March 14th, 2022 | 11:24 CET

BASF, Globex Mining, Deutsche Post - Undervalued stocks belong in the portfolio

  • Commodities
Photo credits: pixabay.com

At the moment, there are many hot spots on the stock exchange, not only the Ukraine crisis, inflation or the Corona pandemic but also the expected interest rate hikes. The latter are announced for next Wednesday, March 16. But will the rate hike come while the Ukraine conflict is smoldering? Embargoes of the Western countries burden their own economy, and at the same time, Russia threatens with a stop of energy exports, which are partially not yet suspended. The Corona numbers are rising again, and Karl Lauterbach has warned of a summer wave. Inflation is rising all the time. All these factors have caused some stocks to collapse that are worth investing in now. We take a look at three stocks that we believe are undervalued.

time to read: 4 minutes | Author: Armin Schulz
ISIN: BASF SE NA O.N. | DE000BASF111 , GLOBEX MINING ENTPRS INC. | CA3799005093 , DEUTSCHE POST AG NA O.N. | DE0005552004

Table of contents:


    Dr. Thomas Gutschlag, CEO, Deutsche Rohstoff AG
    "[...] China's dominance is one of the reasons why we are so heavily involved in the tungsten market. Here, around 85% of production is in Chinese hands. [...]" Dr. Thomas Gutschlag, CEO, Deutsche Rohstoff AG

    Full interview

     

    BASF - High dividend yield

    The situation at BASF is somewhat confusing at the moment.

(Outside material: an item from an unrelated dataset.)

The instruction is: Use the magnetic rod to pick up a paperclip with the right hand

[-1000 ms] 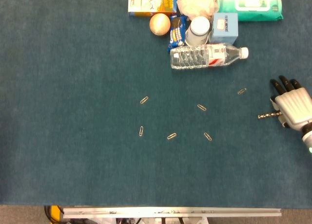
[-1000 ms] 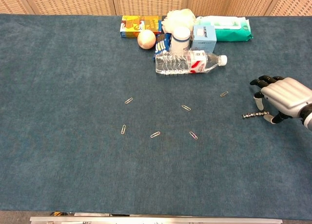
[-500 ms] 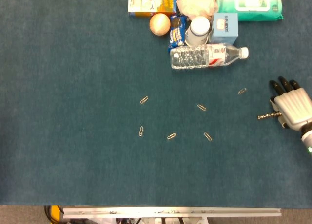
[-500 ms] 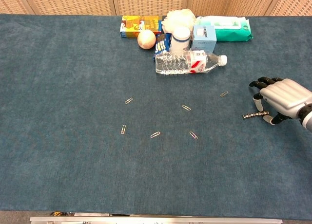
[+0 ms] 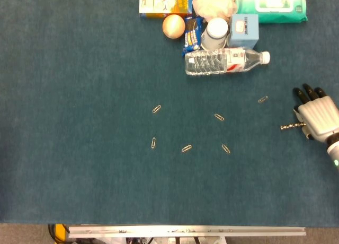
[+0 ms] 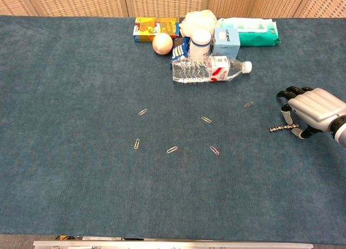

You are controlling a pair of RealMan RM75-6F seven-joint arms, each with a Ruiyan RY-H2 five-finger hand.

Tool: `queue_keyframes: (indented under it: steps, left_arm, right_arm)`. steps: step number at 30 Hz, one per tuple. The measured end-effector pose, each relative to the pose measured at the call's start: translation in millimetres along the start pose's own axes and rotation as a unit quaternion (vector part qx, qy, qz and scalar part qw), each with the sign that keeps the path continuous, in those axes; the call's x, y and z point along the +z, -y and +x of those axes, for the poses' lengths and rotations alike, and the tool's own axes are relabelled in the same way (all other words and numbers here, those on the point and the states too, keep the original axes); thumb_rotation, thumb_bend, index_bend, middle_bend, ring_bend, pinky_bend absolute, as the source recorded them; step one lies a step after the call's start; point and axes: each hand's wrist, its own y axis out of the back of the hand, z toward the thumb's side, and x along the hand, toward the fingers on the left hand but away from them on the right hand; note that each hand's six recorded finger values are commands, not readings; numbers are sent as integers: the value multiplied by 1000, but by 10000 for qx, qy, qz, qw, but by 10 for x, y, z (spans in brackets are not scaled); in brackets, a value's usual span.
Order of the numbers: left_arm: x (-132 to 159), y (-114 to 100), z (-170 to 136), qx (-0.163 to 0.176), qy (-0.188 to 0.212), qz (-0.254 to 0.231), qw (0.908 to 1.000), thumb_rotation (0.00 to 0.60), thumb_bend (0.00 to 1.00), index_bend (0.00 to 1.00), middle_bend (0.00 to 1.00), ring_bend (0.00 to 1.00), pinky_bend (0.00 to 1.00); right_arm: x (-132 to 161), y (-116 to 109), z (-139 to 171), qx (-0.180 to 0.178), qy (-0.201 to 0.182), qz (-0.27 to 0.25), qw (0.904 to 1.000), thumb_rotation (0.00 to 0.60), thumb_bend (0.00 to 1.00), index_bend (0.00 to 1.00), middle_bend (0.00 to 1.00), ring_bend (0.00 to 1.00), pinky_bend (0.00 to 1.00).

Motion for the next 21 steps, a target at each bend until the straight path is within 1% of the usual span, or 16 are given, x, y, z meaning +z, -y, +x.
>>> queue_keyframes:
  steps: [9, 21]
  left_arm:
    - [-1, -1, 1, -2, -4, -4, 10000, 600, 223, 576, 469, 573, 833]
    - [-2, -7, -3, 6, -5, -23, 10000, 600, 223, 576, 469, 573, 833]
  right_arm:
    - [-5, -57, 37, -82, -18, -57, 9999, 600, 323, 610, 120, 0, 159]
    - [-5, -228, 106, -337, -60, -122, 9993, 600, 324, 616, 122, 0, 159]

On the one hand, there is cost pressure due to increased raw material prices, which should ultimately reduce profit margins. If, in addition, the economy were to deteriorate due to the Ukraine conflict, this could lead to lower demand for BASF's products. The biggest Ukraine impact on the Ludwigshafen-based Group is likely to be the stake in Wintershall Dea. The subsidiary has been active in Russia for decades and has, among other things, co-financed the Nord Stream 2 pipeline. These projects will probably have to be written off.

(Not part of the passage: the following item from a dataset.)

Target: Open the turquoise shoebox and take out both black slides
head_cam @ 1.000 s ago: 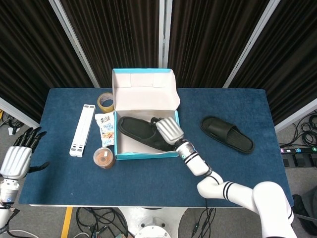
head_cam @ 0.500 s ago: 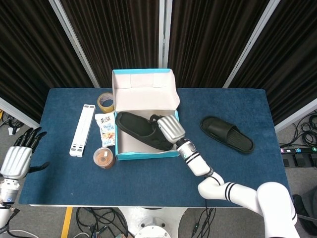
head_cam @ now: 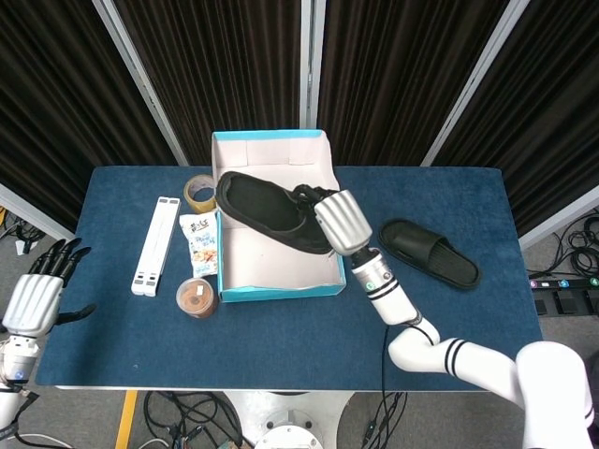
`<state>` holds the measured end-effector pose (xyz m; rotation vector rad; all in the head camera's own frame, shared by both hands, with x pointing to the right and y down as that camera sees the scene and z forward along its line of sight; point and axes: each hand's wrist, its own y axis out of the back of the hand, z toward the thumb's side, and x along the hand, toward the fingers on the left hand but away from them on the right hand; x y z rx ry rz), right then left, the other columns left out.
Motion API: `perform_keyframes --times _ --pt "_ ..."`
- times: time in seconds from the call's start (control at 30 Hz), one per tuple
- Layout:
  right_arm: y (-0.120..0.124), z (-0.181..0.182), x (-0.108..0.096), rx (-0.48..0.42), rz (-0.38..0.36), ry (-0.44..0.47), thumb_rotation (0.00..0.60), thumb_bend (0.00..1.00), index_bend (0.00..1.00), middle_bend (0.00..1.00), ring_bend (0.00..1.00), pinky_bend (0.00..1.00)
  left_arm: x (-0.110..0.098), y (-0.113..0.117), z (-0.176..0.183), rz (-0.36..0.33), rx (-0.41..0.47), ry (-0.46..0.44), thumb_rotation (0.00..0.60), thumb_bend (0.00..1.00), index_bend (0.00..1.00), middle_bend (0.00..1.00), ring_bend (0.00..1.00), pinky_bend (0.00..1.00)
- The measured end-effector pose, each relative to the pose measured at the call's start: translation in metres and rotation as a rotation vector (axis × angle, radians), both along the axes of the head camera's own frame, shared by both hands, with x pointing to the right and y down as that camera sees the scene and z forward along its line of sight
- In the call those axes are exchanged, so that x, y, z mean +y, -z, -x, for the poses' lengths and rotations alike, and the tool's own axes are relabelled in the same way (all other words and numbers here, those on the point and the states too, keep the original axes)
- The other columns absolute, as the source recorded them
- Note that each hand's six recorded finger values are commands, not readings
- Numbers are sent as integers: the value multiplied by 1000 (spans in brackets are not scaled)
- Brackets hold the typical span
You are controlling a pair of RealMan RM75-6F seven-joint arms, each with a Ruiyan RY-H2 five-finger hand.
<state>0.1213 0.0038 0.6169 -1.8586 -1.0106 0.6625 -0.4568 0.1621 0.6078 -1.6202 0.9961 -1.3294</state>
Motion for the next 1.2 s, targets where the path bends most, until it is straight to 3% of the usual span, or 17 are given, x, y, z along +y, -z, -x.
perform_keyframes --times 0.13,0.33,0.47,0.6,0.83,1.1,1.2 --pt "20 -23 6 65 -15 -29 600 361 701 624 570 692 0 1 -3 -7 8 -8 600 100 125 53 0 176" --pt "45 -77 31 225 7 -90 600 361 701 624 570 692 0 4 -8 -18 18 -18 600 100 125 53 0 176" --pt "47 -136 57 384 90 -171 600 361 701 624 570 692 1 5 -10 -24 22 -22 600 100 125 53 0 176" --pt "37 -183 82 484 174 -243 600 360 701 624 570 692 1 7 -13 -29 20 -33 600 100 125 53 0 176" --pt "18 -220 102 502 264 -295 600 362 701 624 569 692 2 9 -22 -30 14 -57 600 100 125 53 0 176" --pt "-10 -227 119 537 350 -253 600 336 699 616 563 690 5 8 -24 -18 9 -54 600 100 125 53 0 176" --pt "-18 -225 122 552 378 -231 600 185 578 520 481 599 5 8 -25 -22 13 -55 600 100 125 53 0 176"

    The parent company had announced as recently as February that it would float the subsidiary on the stock market. Even then, the Russian billionaire and co-owner Fridman was against this decision. Since the Ukraine crisis, an IPO is likely off the table for the time being. Especially since the effects on Wintershall Dea have to be awaited first. Otherwise, the analysts at JPMorgan see the impact on the Group as relatively low. According to the analysts, bottlenecks could even occur for some chemical products, from which the Group would then benefit. For the future, BASF is investing in a battery materials and recycling plant in Canada. In Belgium, a plant for the production of alkylethanolamines is being built.

    The recent slide in the share price seems to have been exaggerated. From EUR 69.15, it went down to EUR 47.23. Fundamentally, the price-earnings ratio was just 8 and is currently only slightly above this after the rise to EUR 53.88. For a well-positioned and long-term big player in the chemicals sector, this valuation is considered favorable. Especially since the dividend, estimated at EUR 3.40, brings a yield of over 6%. Most analysts regard the share as a buy, with price targets between EUR 72 and EUR 85. These recommendations came out after the start of the Ukraine conflict.

    Globex Mining - Commodity conglomerate

    The prices for many commodities such as oil, gas, nickel, aluminum, palladium, gold and others have partly exploded since the Ukraine conflict broke out. Commodity companies such as Globex Mining can profit from this, whereby the Company, unlike others, covers a vast spectrum. Its portfolio includes base metals such as copper, nickel, zinc, lead and precious metals such as gold, silver, platinum, palladium, as well as specialty metals and minerals such as manganese, antimony, titanium, iron, feldspar, talc, magnesium oxide, molybdenum, bismuth, silica, lithium, cobalt, uranium, diamonds and rare earths. The Company owns a staggering 200 projects located in Canada, the US and Germany.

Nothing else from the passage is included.